Friday, April 07, 2006

Looking for Love in All the Wrong Places


The computer's screen saver switches over to an electronically generated image of an astronaut space walking outside the international space station while the earth whizzes by below. The radio is playing Talking Heads "And She Was" and the unintentional choreography of the two has me running back to the kitchen to dig the last bit of no doubt surreptitiously placed hash on the pre packaged brownie I just called dessert.

Nope. Not to be. The Little Debbie people make a fine product that is fit for the entire family (in moderation) and the happenstance is entirely mine. I should have remembered a similar incident some years back. I had just bought my first new car. A foreign job VW that I was buzzing down the back roads of Pennsylvania on while on vacation at a B and B. I had a now defunct classical music station on and all of a sudden I was in a car commercial. My girlfriend was decked out in Donna Karan, I was handsome and composed, we lacked for nothing. Then I hit the main road, got stuck in traffic, went into a nicotine fit and she got bitchy looking for a bathroom that we were still miles away from.

Thanks Dr. Reality, I needed that.

But I didn't start this to talk about coincidence. I tried on line dating this week and I gotta tell you, this takes the cake.

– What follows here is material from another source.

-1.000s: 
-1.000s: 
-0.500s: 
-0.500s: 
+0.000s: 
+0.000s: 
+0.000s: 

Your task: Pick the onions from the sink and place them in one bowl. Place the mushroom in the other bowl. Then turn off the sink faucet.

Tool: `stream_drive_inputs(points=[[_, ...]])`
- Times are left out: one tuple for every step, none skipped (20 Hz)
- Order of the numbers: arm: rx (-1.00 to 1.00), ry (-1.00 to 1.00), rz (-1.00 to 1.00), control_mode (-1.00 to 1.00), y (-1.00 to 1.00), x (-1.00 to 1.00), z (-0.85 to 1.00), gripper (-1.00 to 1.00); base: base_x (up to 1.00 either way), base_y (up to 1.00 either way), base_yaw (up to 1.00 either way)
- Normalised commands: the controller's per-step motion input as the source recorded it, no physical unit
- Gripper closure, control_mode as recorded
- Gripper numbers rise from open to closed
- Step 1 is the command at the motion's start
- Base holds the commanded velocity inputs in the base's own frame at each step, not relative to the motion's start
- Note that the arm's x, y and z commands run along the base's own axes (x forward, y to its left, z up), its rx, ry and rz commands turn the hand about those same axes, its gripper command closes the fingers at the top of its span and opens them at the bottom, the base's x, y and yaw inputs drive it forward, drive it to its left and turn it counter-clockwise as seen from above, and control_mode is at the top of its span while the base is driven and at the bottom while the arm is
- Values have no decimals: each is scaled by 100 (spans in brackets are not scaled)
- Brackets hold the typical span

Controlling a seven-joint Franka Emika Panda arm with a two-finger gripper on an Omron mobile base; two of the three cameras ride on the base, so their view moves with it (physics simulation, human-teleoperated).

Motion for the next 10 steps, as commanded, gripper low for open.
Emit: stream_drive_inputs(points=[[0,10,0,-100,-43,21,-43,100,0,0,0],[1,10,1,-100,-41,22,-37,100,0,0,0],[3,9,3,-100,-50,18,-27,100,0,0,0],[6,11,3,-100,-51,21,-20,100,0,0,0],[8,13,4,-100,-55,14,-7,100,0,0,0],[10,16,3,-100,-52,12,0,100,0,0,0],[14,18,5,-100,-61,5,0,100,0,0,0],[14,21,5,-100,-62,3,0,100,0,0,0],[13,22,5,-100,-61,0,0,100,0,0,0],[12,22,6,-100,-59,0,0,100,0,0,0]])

I tried a popular, nationally advertised site. One that hooks you into a personality survey so long and involved it took me two nights to finish. I am not slow. But I'm also so not involved with myself that I get bored talking about me. I'd rather talk about you. But you never call, do you? Much less write.

This bunch of E-Yentas pride themselves on compatability. They trot out couple after successful couple, hooked into each other's arms, smiling like silly fools and telling the world how wonderful the other person is.

In other words, single guy hell. If I want that, I'll go to any mall in America. Hell, even the guys sitting under the anemic ficus outside J. Jill holding a handbag that clearly doesn't match their shoes are one up on me.

So I finish the personality survey, click enter, hold my breath. Apparently, an instantaneous email to my local psychiatric ward requesting a bed check has not gone out so there is hope. But I'm a realist. I don't expect page upon page of numbers to call with pictures to match like some perverse Sears catalog. No. I really expect a list of charges for membership depending upon participation levels that will give me reasons seventeen and twenty one why my ass isn't in front of a funky tequila laden drink in Key West somewhere.

But being The Caustic Bunny, I don't even get that.

I get an apology.

Sorry.

Happens every now and again.

You don't fit.

You don't match.

You are compatible with exactly, no one.

What the fuck?

Ok, look, this was a last resort. I've been trying. I've lost friends soliciting the numbers of the last single women they know. I'm pushing troubled marriages over the edge hoping to pick up a survivor or two. Hell, I don't know what I'm buying at the grocery store. I'm not watching the shelves.

But turned down by an on line dating service?

That's like a hooker saying no to the stack of century notes you're waving.

I was crushed.

But as we all know, today's tragedy is tomorrow's comedic fodder. After much discussion and reflection with my friend Dave I came up with the idea that I'm truly unique.

Just like everyone else.

But seriously. Think of the woman in my life. Anyone who can put up with me, that is to say, feign compatablity for a year has to consider having herself tested for exceptional ability and intelligence.

Either that or willable catatonia.

I'll pick up the dinner tab in either case.

Bunny on.

1 Comments:

Blogger Kathryn said...

you get turned down by an on-line dating service, I get called a home-wrecking hussy --- does life get any better, really?